Nissan Motor Co. Chief Executive Officer Carlos Ghosn said
Thursday he will pay close attention to U.S.-President elect Donald
Trump's trade policy following his threat over Toyota Motor Corp.'s
Mexico plant plans.
"We all want to be watching carefully...what's going to be the
new policy, what's gonna be the rules, particularly North American
(trade) rules," Ghosn told reporters in Las Vegas where he is
attending the Consumer Electronics Show, an annual global trade show.
Trump has said he will focus on putting "America First" by
pressing companies to keep jobs and production in the United States,
vowing to renegotiate the North American Free Trade Agreement, a deal
concluded by the United States, Canada and Mexico.
Ghosn indicated patience is needed ahead of Trump's inauguration
Jan. 20. "Nothing (has) happened so far," Ghosn said, while adding
that he "is fine" with the president-elect's "America First" stance
to create new jobs.
Nissan, Japan's second-largest automaker, has major export bases
in Mexico.
It launched its Mexican production in the 1960s followed by
Honda Motor Co. in 1995 and Mazda Motor Corp. in 2014.
Sony Corp. President Kazuo Hirai on Thursday expressed hope the
president-elect will support open corporate practices.
"I request world leaders to guarantee a free flow of people,
products, money and information," said Hirai, who is also in Las
Vegas for the CES.
Sony exports DVDs produced in a plant in Mexico to the United
"It is important that Mr. Trump acts accordingly to the more
specific plans he will have when he becomes president," he said.
The president-elect threatened Thursday in a Twitter message to
impose heavy taxes on Toyota if the Japanese automaker goes ahead
with its plan to produce Corolla cars for the United States in Mexico.
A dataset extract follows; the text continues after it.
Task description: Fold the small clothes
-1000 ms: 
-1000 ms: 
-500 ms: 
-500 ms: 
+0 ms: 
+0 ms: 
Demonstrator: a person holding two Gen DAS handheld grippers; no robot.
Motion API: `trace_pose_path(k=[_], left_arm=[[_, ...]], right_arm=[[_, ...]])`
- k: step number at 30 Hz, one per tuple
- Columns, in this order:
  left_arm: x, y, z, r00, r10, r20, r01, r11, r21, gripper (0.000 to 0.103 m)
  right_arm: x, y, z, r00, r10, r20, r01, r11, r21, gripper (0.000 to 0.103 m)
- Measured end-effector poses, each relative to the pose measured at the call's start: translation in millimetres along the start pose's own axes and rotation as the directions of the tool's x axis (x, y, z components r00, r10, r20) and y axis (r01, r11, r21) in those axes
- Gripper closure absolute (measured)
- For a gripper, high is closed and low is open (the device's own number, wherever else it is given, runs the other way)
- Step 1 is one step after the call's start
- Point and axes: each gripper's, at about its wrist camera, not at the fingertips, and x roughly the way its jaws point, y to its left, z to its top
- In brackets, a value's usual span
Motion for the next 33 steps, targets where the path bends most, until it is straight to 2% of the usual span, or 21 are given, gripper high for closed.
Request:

The tweet came after Toyota President Akio Toyoda said in Tokyo
that the automaker has no immediate plans to reconsider its envisaged
production in Mexico.
After the Trump tweet, Japanese automakers said Friday that they
have no plans at the moment to reconsider their production in Mexico
despite Trump's blast against Toyota.
"Our plants are already in full operation. We have no changes in
our plans," a spokesperson at Honda Motor said.
But with Trump indicating that the United States could slap a 35
percent tariff on imports from Mexico, a major Japanese carmaker
official said that an extreme rise in tariffs, if it happens, "could
lead to a possible reviewing of our production (in Mexico)."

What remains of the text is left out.